PLMish earnings update: Nemetschek, Cadence, SAP all hold steady

Jul 26, 2024 | Hot Topics

The first real week of PLMish earnings went reasonably well. Dassault Systèmes gave more detail on the disappointing news from a few weeks ago but didn’t fundamentally change anything. Hexagon saw a “challenging demand environment”, with overall revenue down 1% to €1,353 million — but Hexagon and Dassault Systèmes are really complex businesses and it’ll take time to go over their earnings releases. Nemetschek, on the other hand, simply preannounced its second-quarter results after closing the acquisition of GoCanvas. Let’s start there:

Nemetschek confirmed its organic growth targets for 2024 and added to those totals the expected contribution from its GoCanvas acquisition. The company expects organic revenue growth of 10% to 11% year/year, plus an added 3% of revenue from GoCanvas. GoCanvas isn’t as profitable as Nemetschek, so overall profit will decline a tad, but Nemetschek says “these figures do not yet reflect the full potential of the acquisition, as both the revenue and EBITDA [are] reduced by a high single-digit million euro amount in the second half of the year due to the IFRS-related purchase price allocation.”

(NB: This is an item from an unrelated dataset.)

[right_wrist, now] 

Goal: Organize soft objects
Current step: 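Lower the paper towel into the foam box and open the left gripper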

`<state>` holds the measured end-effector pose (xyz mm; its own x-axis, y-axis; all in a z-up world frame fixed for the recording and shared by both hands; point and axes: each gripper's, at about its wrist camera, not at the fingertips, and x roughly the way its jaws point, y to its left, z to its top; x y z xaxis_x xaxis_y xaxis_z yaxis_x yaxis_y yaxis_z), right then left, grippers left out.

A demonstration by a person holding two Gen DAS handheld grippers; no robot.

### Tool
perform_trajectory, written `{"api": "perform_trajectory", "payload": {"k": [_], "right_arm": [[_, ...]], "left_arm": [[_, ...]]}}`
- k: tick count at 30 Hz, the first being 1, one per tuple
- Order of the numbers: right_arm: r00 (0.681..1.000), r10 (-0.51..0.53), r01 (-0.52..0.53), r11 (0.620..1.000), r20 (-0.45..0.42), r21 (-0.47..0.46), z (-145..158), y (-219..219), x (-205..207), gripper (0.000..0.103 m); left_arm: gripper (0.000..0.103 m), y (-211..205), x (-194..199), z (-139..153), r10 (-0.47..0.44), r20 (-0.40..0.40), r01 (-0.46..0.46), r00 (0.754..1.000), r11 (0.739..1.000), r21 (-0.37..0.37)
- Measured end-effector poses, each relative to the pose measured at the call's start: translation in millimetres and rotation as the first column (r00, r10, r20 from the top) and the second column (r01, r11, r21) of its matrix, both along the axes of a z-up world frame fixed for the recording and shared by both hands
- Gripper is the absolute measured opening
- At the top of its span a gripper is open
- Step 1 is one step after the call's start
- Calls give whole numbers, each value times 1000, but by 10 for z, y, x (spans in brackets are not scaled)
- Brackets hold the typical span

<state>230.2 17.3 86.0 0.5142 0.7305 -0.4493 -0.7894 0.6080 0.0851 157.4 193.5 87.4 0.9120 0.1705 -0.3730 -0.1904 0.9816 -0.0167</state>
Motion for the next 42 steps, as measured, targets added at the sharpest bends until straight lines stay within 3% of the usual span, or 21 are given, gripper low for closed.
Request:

Now about Q2: revenue was up 9.7% year/year as reported and in constant currencies to €228 million. We’ll learn more on July 31, when the company will discuss this more fully.

Cadence reported Q2 results on Monday, with Q2 revenue up 9% from a year ago, to $1,061 million; that’s $21 million ahead of earlier guidance — and, interestingly, about half of that BETA CAE, which closed in early June and so contributed perhaps a month’s worth of revenue to the quarter. The company raised its guidance for 2024 to revenue of $4,630 million to $4,660 million, including an expected $40 million contribution from BETA CAE — that forecast implies that organic revenue guidance is unchanged, with stronger growth in the second half of the year. Still mind-boggling to me: Cadence paid $1.2 billion for BETA CAE, which is expected to contribute $40 million this year. Wow. (To be clear, that’s exactly what Cadence expected when it acquired BETA, so this is not disappointing at all. But that revenue multiple … ) Also of interest: Cadence lowered its expectations for revenue from China, from 14% to 15% of revenue to 13% — due to Chinese home-grown competition, economic uncertainty, and a lack of clarity in whether Chinese buyers would want upfront (big) or recurring revenue deals (with a smaller contribution to immediate revenue).

SAP also reported Q2 results on Monday, and we’re interested because of its cloud uptake. Total revenue of €8,288 million was up 10% year/year; Cloud Revenue was up 25% to €4,153 million, and the company’s Cloud backlog grew 28% to €14,808 million. Driving Cloud growth was the momentum in the Cloud ERP Suite, which grew 33% in Q2, the tenth consecutive quarter of year/year growth exceeding 30%. SAP specifically mentioned strength in large cloud transactions, as deals over €5M comprised more than half of cloud orders in the quarter. Even so, macroeconomic uncertainty led SAP’s management to leave its current guidance in place for the remainder of 2024. Also of note: SAP said that 20% of deals in Q2 included some sort of AI use case. What does that all mean? At least on the enterprise side of businesses, cloud adoption continues to grow — it’s still only half of the total revenue for SAP today. Still, a CAGR of 30%/year implies that it won’t last long. We also see that AI can make the difference between a closed deal and one that’s still under discussion. Of course, it’s one thing to use AI to create business documents more quickly; engineering and design aren’t that formulaic. However, it does argue that the acceptance of AI (in a business setting) is growing. And, FWIW, SAP didn’t have any negative comments on China, saying that “cloud revenue growth .. [in] China [was] particularly strong.”

I still need to dig through the Dassault Systèmes results announced yesterday and Hexagon’s that came out earlier today. Back soon.